# [WHAT YOU WILL DO]
Starting with the line that holds "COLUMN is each" and stopping after the line that holds "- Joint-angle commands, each", repeat the lines below word for word, without the pictures.

Data entries
[Start of Attachment]

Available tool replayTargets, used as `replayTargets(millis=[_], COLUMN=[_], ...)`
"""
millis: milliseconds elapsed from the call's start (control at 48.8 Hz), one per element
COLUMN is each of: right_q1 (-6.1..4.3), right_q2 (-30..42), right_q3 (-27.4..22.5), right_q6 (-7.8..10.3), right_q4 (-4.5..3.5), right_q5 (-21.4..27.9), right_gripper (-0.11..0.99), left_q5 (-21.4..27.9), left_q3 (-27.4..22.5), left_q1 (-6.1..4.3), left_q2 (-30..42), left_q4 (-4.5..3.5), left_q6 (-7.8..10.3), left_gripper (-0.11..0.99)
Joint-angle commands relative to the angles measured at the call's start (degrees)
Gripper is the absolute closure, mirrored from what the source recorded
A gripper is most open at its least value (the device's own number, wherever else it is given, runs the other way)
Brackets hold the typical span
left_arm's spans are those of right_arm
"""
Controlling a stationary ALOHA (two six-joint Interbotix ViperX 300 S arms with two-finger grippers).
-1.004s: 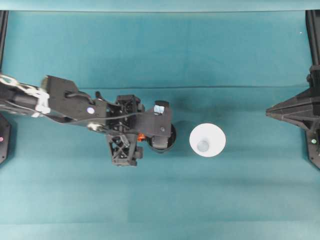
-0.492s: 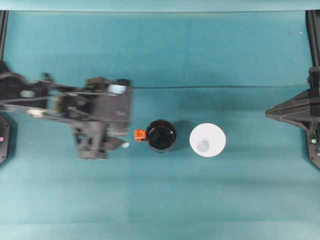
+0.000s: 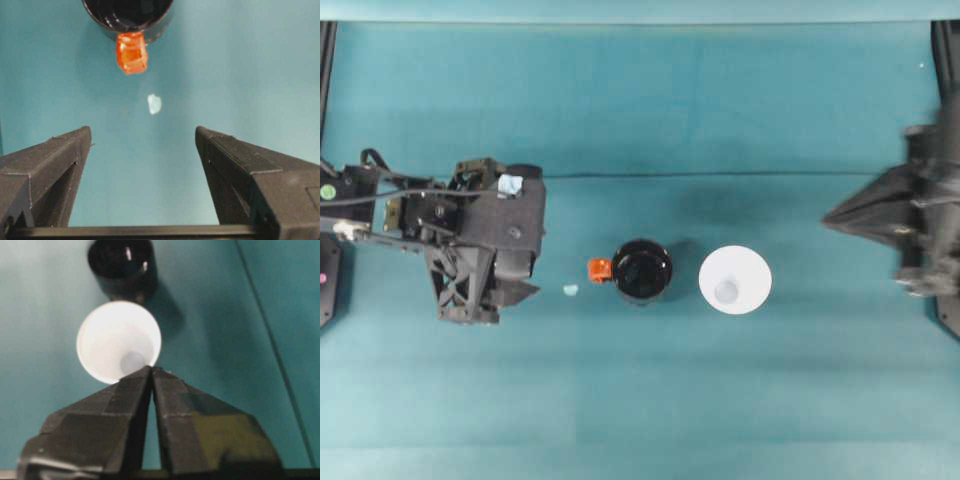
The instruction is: Put the paper cup into the moved red handle cup holder.
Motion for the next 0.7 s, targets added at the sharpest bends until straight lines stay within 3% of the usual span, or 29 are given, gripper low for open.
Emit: replayTargets(millis=[0,123,205,430,533,676], right_q1=[-0.18,-0.09,-0.09,-0.18,-0.18,-0.09], right_q2=[4.5,10.0,13.4,21.4,23.8,27.5], right_q3=[-4.2,-7.5,-9.8,-16.1,-18.4,-20.5], right_q6=[0.53,0.44,0.53,0.18,0.18,0.44], right_q4=[0.53,1.67,2.2,1.76,1.23,1.49], right_q5=[2.8,6.9,9.8,13.1,13.0,13.0], right_gripper=[0.91,0.77,0.58,-0.04,-0.06,-0.06], left_q5=[-0.2,-0.2,-0.2,-0.2,-0.3,-0.2], left_q3=[-0.6,-0.6,-0.6,-0.6,-0.6,-0.6], left_q1=[-0.09,-0.09,-0.09,-0.09,-0.09,0.0], left_q2=[-0.9,-0.9,-0.8,-0.5,-0.5,-0.4], left_q4=[0.18,0.18,0.18,0.18,0.18,0.18], left_q6=[0.0,0.0,0.0,-0.09,-0.09,-0.09], left_gripper=[-0.01,-0.01,-0.01,-0.01,-0.01,-0.01])
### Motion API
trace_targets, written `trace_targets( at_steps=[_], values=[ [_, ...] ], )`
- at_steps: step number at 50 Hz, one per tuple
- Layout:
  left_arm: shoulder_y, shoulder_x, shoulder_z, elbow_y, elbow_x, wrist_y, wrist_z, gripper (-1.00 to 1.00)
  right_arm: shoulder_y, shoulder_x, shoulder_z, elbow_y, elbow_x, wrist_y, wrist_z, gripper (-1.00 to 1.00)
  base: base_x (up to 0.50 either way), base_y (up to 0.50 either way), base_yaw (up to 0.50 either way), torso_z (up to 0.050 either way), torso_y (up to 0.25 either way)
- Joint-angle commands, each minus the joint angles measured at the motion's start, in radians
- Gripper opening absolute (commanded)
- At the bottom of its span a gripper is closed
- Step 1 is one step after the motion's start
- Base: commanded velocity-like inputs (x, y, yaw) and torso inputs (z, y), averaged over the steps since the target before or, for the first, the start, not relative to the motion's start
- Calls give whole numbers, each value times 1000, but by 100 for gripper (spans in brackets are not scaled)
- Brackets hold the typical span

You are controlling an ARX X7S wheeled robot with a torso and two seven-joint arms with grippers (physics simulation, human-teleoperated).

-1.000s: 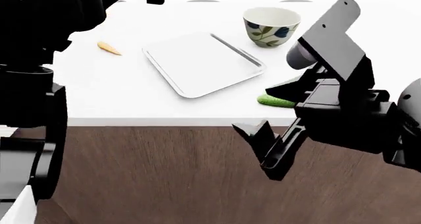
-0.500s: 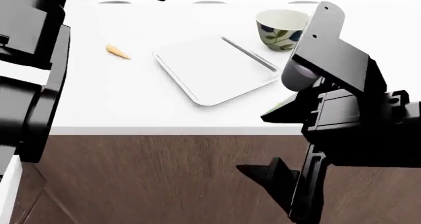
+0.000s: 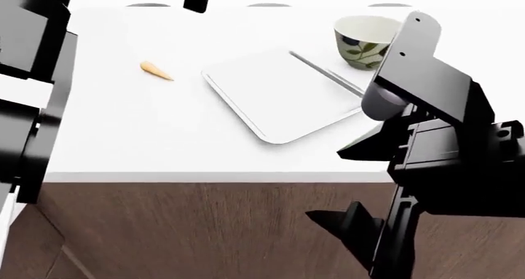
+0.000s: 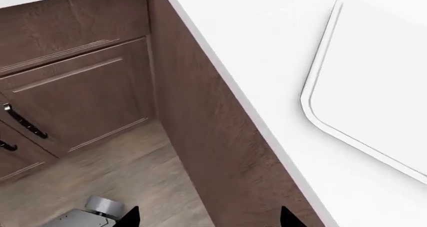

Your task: Place the two vegetables and bowl onto the tray for setting up a vegetable dip station.

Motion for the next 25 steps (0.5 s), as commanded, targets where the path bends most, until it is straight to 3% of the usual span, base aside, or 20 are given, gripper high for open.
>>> trace_targets(
  at_steps=[1,10,25],
  values=[
    [21,-25,-7,88,-25,-63,-16,100,-14,38,-9,13,-54,-37,20,100,0,0,0,0,0],
    [25,-33,2,108,-26,-76,-21,100,-4,88,-34,58,-7,-69,25,100,49,-14,0,0,0],
    [30,-43,4,127,-33,-85,-23,100,16,93,-49,58,-24,-48,29,100,500,-19,0,0,0]
  ],
)
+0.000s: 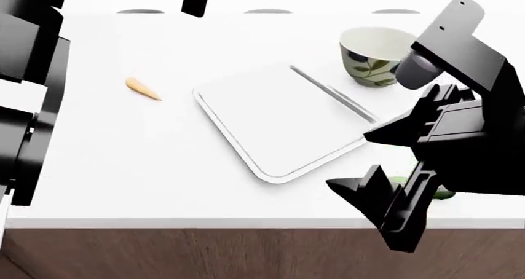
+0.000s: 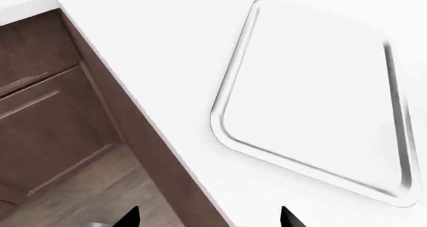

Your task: Place the two vegetables and bowl onto the tray for setting up a vegetable dip station.

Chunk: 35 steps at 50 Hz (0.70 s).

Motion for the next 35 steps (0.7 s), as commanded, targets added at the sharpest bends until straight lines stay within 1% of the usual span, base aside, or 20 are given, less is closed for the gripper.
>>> trace_targets(
  at_steps=[1,6,8,12,14,15,16,19,24,25,28,29,30,31,35],
  values=[
    [7,-11,3,30,-6,-18,-6,100,8,17,-13,6,5,-6,2,100,500,0,0,0,0],
    [10,-14,1,50,-11,-26,-12,100,19,28,-33,-4,30,-14,21,100,471,30,0,0,3],
    [10,-16,-2,54,-13,-30,-15,100,19,27,-19,-7,14,-9,10,100,270,127,0,0,0],
    [10,-20,-2,57,-15,-32,-15,100,9,21,16,-14,-5,-12,-28,100,24,0,0,0,0],
    [12,-26,-8,73,-19,-43,-24,100,15,22,7,-4,8,-20,-21,100,0,0,0,0,0],
    [14,-28,-9,81,-21,-49,-27,100,11,27,9,1,26,-47,-20,100,-59,-391,0,0,0],
    [16,-30,-9,84,-21,-50,-30,100,15,22,8,-9,5,-21,-20,100,-90,-500,0,0,0],
    [14,-30,-11,80,-21,-48,-32,100,17,19,8,4,2,-30,-20,100,-70,-479,0,0,3],
    [16,-32,-12,84,-23,-50,-34,100,17,23,-1,0,-8,-29,-10,100,0,-23,0,0,0],
    [15,-32,-12,82,-22,-47,-36,100,21,17,1,-6,-36,-14,-6,100,0,0,0,0,0],
    [11,-31,-12,62,-15,-31,-40,100,32,8,-25,1,-25,-16,18,100,0,0,0,0,0],
    [12,-31,-16,68,-19,-36,-43,100,24,8,1,-1,-13,-2,-33,100,0,0,0,0,0],
    [12,-32,-12,72,-18,-37,-41,100,38,19,-40,20,22,-15,5,100,383,-324,0,0,0],
    [13,-32,-13,70,-18,-35,-41,100,33,13,-16,15,-13,-2,-15,100,387,-320,0,0,0],
    [15,-37,-17,82,-22,-43,-47,100,42,17,-36,20,12,-9,-2,100,449,-264,0,0,0]
  ],
)
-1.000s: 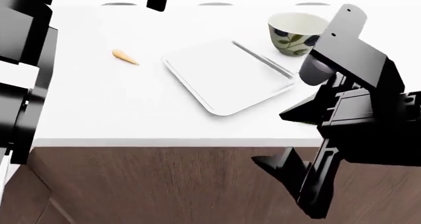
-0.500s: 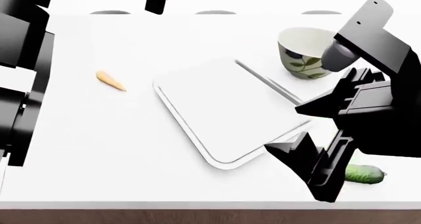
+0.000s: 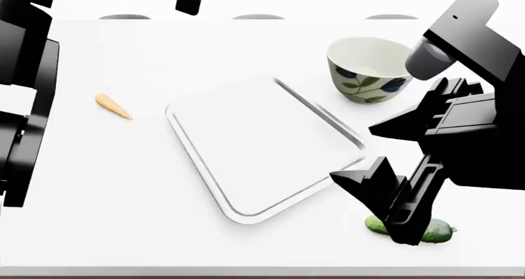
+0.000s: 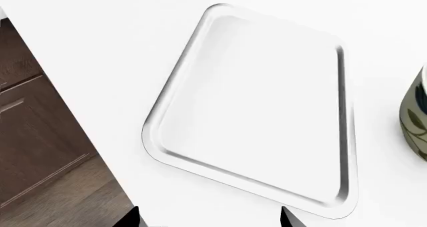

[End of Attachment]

# [ANSWER SPACE]
COLUMN is each of: right_q1 (-6.1..4.3), right_q2 (-30..42), right_q3 (-27.4..22.5), right_q6 (-7.8..10.3), right_q4 (-4.5..3.5), right_q5 (-21.4..27.9), right_gripper (-0.11..0.99), left_q5 (-21.4..27.9), left_q3 (-27.4..22.5), left_q1 (-6.1..4.3), left_q2 (-30..42), left_q4 (-4.5..3.5), left_q6 (-7.8..10.3), left_gripper (-0.11..0.99)
Joint-angle commands relative to the angles measured at the call's start (degrees)
Gripper is the absolute closure, mirrored from what the source recorded
A gripper is most open at its least value (the device's own number, wherever else it is given, runs the other way)
Brackets hold the typical span
left_arm's spans are those of right_arm
"""
Controlling a stationary ALOHA (two six-joint Interbotix ViperX 300 S arms with two-finger grippers).
-1.004s: 
-0.492s: 
+0.000s: 
The instruction is: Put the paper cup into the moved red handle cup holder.
Motion for the next 0.7 s, targets added at the sharpest bends until straight lines stay within 3% of the usual span, or 29 are given, gripper low for open.
Emit: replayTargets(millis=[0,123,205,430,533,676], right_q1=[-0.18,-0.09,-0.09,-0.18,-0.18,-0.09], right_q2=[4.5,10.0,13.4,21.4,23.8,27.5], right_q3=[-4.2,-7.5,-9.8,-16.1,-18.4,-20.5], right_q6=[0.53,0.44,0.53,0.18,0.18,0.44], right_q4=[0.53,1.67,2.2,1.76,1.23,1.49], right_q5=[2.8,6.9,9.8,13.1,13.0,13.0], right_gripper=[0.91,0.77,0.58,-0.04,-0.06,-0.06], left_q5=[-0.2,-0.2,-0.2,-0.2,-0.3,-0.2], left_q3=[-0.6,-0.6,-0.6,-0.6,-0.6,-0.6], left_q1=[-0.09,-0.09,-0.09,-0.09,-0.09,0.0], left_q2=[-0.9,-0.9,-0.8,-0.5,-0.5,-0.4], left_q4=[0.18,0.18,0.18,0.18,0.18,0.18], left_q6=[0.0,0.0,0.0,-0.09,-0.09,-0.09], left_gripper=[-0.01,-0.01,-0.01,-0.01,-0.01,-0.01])
### Motion API
trace_targets, written `trace_targets( at_steps=[_], values=[ [_, ...] ], )`
- at_steps: step number at 50 Hz, one per tuple
- Layout:
  left_arm: shoulder_y, shoulder_x, shoulder_z, elbow_y, elbow_x, wrist_y, wrist_z, gripper (-1.00 to 1.00)
  right_arm: shoulder_y, shoulder_x, shoulder_z, elbow_y, elbow_x, wrist_y, wrist_z, gripper (-1.00 to 1.00)
  base: base_x (up to 0.50 either way), base_y (up to 0.50 either way), base_yaw (up to 0.50 either way), torso_z (up to 0.050 either way), torso_y (up to 0.25 either way)
- Joint-angle commands, each minus the joint angles measured at the motion's start, in radians

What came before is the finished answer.